Repeat all the data word for word.

START Supplied data

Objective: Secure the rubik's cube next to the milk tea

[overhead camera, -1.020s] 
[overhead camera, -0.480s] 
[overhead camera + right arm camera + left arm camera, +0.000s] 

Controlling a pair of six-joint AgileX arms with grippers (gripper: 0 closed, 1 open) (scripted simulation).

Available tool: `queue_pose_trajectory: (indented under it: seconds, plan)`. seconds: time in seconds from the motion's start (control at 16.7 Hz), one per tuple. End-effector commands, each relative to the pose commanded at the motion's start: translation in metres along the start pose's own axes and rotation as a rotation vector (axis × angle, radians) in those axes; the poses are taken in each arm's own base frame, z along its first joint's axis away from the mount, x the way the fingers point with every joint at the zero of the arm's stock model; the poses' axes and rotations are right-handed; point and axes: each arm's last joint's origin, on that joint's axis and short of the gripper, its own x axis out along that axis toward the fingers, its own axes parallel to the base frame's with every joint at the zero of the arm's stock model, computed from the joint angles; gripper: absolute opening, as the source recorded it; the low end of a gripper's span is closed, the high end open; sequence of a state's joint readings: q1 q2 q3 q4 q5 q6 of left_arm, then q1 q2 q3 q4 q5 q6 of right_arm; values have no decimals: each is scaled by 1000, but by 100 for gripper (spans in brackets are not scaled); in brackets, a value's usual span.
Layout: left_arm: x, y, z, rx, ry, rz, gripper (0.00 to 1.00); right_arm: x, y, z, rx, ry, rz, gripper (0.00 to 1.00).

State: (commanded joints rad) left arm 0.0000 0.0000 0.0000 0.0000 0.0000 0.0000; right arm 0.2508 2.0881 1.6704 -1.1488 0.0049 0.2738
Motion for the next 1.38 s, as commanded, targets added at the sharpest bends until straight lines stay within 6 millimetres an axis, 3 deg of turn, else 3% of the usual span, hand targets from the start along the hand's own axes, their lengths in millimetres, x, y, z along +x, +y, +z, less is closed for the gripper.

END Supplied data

#### Response
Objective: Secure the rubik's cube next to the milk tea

[overhead camera, -1.020s] 
[overhead camera, -0.480s] 
[overhead camera + right arm camera + left arm camera, +0.000s] 

Controlling a pair of six-joint AgileX arms with grippers (gripper: 0 closed, 1 open) (scripted simulation).

Available tool: `queue_pose_trajectory: (indented under it: seconds, plan)`. seconds: time in seconds from the motion's start (control at 16.7 Hz), one per tuple. End-effector commands, each relative to the pose commanded at the motion's start: translation in metres along the start pose's own axes and rotation as a rotation vector (axis × angle, radians) in those axes; the poses are taken in each arm's own base frame, z along its first joint's axis away from the mount, x the way the fingers point with every joint at the zero of the arm's stock model; the poses' axes and rotations are right-handed; point and axes: each arm's last joint's origin, on that joint's axis and short of the gripper, its own x axis out along that axis toward the fingers, its own axes parallel to the base frame's with every joint at the zero of the arm's stock model, computed from the joint angles; gripper: absolute opening, as the source recorded it; the low end of a gripper's span is closed, the high end open; sequence of a state's joint readings: q1 q2 q3 q4 q5 q6 of left_arm, then q1 q2 q3 q4 q5 q6 of right_arm; values have no decimals: each is scaled by 1000, but by 100 for gripper (spans in brackets are not scaled); in brackets, a value's usual span.
Layout: left_arm: x, y, z, rx, ry, rz, gripper (0.00 to 1.00); right_arm: x, y, z, rx, ry, rz, gripper (0.00 to 1.00).

State: (commanded joints rad) left arm 0.0000 0.0000 0.0000 0.0000 0.0000 0.0000; right arm 0.2508 2.0881 1.6704 -1.1488 0.0049 0.2738
Motion for the next 1.38 s, as commanded, targets added at the sharpest bends until straight lines stay within 6 millimetres an axis, 3 deg of turn, else 3% of the usual span, hand targets from the start along the hand's own axes, their lengths in millimetres, x, y, z along +x, +y, +z, less is closed for the gripper.

The complete answer has now been given.